About Melvin's Work
I am senior researcher and senior scientific advisor working at the Thünen Institute of Forestry in Hamburg, Germany. My research is firmly rooted in land system science and advances a systems-oriented understanding of resilient multifunctional landscapes under the increasingly deep uncertainty of the Anthropocene. I conceptualise landscapes as coupled social-ecological systems in which interactions between land resources (e.g., climate, soil, water), ecosystem functions, biodiversity, and human land use generate scale-dependent trade-offs and synergies. Central objectives of my work are firstly to analyse how current and future global change dynamics affect biodiversity and ecosystem services relevant to the “4 Fs” (food, feed, fibre, fuel), and secondly to how translate these insights into robust, decision-relevant knowledge for policy processes across scales.
Methodologically, I position my work at the interface of computational landscape ecology and land system science. Over more than fifteen years, I have conducted independent research on agroforestry systems, carbon leakage and spill over effects, land-use change impacts on ecosystem functions and services, the potential of nature-based solutions to mitigate landscape degradation, and risk-based monitoring services among others. This work is computationally grounded in the systematic use of open-access toolboxes, the programming languages Python and PCRaster; spatiotemporal modelling including agent-based, cellular automata, system dynamics and hybrid modelling frameworks; cloud-based infrastructures such as Google Earth Engine; and Earth observation data, particularly from the Sentinel and Landsat missions.
Despite the increasing role of data-driven methods and workflows, my work remains firmly grounded in empirical research, often carried out in multidisciplinary partnerships. I combine hypothesis-driven fieldwork and in situ measurements through mixed method approaches, large-scale spatial analysis and stakeholder-centred research using diverse co-design and participatory engagement strategies. My extensive research experience in Brazil, Ecuador, India, Indonesia, Mexico, Thailand, the Philippines, Vietnam, Zambia, and to a lesser extend Germany, demonstrates my ability to address diverse socio-ecological contexts and to carry out fieldwork under often challenging conditions.

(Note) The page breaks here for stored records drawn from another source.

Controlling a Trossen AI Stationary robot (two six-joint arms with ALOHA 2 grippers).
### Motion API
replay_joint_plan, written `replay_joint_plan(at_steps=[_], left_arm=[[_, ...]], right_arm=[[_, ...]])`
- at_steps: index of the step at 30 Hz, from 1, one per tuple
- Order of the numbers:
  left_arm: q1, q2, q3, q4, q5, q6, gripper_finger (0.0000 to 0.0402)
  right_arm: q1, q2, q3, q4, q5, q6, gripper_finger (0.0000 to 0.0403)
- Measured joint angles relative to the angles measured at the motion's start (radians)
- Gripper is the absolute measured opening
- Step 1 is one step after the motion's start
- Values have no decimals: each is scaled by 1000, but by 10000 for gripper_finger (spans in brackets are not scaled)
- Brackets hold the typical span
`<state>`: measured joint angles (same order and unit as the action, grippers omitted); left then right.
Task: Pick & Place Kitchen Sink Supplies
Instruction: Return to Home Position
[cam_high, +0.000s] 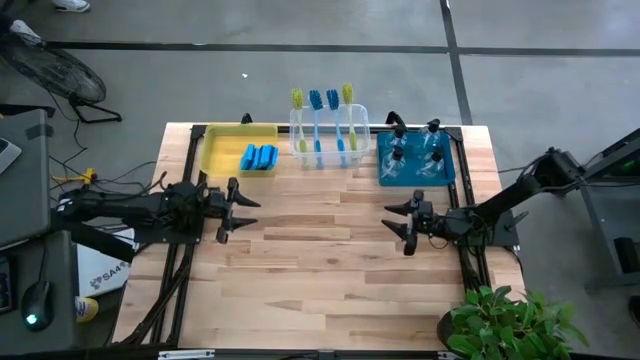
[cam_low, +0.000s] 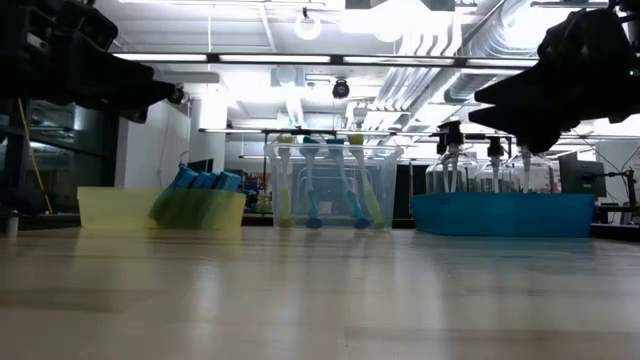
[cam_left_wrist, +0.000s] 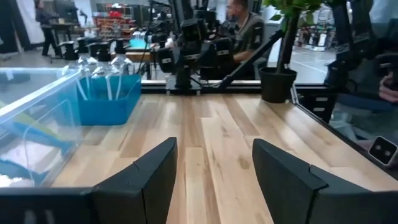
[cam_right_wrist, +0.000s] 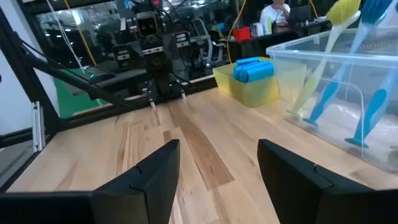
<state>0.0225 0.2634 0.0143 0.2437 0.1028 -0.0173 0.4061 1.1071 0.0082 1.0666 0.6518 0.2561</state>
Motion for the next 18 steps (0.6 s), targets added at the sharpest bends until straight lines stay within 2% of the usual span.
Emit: replay_joint_plan(at_steps=[5,10,14,18], left_arm=[[40,0,-1,-8,47,-17,204],[50,0,-2,-1,64,-24,204],[49,0,-2,-16,64,-32,204],[49,0,-2,-19,64,-37,204]], right_arm=[[-1,-33,0,-37,49,-14,208],[-1,-36,0,-12,11,-13,208],[0,-36,0,129,-57,-100,208],[0,-48,0,220,-55,-211,208]])
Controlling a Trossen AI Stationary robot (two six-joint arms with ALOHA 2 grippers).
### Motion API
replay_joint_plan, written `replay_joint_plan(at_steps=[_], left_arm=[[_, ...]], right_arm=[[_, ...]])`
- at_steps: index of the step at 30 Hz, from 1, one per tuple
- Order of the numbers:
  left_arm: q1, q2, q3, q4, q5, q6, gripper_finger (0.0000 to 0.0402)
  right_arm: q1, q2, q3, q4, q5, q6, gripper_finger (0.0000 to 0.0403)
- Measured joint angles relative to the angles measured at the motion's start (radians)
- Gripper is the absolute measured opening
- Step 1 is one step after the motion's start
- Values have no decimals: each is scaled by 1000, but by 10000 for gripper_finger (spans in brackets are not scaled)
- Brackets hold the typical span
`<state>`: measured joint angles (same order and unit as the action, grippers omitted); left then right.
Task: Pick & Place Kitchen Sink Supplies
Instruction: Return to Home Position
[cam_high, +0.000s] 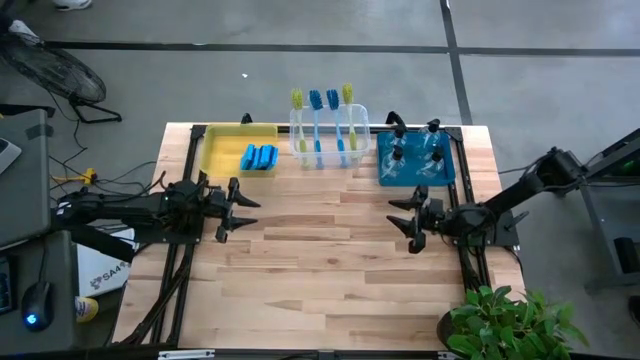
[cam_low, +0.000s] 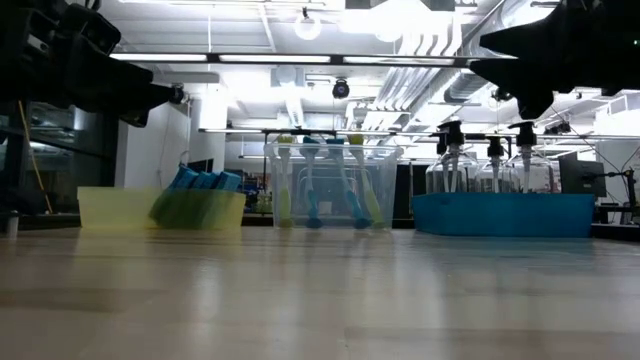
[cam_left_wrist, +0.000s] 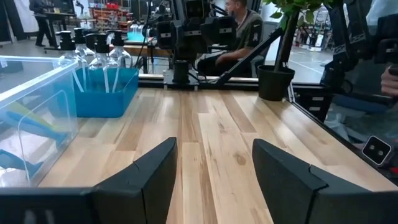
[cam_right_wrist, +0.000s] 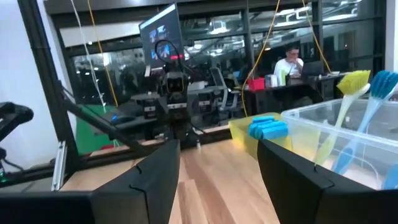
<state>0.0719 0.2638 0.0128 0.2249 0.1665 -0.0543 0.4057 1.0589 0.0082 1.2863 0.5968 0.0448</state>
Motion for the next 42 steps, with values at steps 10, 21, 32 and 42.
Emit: replay_joint_plan(at_steps=[10,21,32,42], left_arm=[[0,0,0,-19,32,-4,204],[0,0,0,-18,23,-4,204],[0,0,0,-48,-11,-3,205],[0,1,0,-71,-25,-4,205]], right_arm=[[17,-195,0,-156,24,-17,208],[109,-756,0,-701,187,11,208],[177,-1052,0,-1214,318,150,208],[179,-1051,0,-1204,424,186,208]])
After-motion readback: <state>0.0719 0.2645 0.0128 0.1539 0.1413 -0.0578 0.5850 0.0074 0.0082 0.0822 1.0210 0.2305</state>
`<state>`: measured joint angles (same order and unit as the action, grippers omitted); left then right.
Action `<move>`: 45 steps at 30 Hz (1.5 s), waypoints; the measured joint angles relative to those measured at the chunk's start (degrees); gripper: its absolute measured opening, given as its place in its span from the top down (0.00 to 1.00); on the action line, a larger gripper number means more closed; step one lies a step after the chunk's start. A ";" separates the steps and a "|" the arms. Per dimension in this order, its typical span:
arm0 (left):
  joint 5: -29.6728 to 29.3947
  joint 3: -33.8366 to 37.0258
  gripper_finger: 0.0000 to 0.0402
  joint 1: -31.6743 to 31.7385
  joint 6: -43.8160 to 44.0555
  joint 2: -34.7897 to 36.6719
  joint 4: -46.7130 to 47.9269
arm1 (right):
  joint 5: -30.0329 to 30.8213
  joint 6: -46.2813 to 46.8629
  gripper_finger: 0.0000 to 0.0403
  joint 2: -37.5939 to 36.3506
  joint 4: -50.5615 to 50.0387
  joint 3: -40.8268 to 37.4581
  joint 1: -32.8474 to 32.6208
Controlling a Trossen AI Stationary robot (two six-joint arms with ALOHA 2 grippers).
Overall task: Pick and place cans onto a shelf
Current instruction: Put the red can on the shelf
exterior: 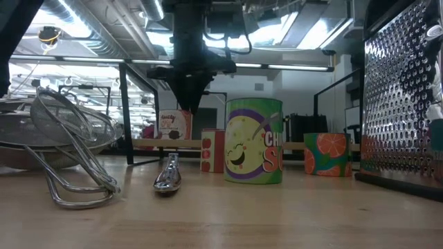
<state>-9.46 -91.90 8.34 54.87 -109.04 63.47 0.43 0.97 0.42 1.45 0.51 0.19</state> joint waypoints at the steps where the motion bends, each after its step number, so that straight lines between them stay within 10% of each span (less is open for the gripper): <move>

In teaching, I possess extensive experience at Bachelor, Master, and doctoral levels in interdisciplinary and international programmes. I am certified in higher education pedagogy and teach confidently in both German and English. My courses cover diverse areas of land-system science, geospatial analysis, and environmental modelling, with a strong emphasis on research-based and project-oriented learning formats.
Beyond research and teaching, I actively engage in academic self-governance and institutional service, including committee work, mentoring of early-career researchers, and coordination of collaborative research structures.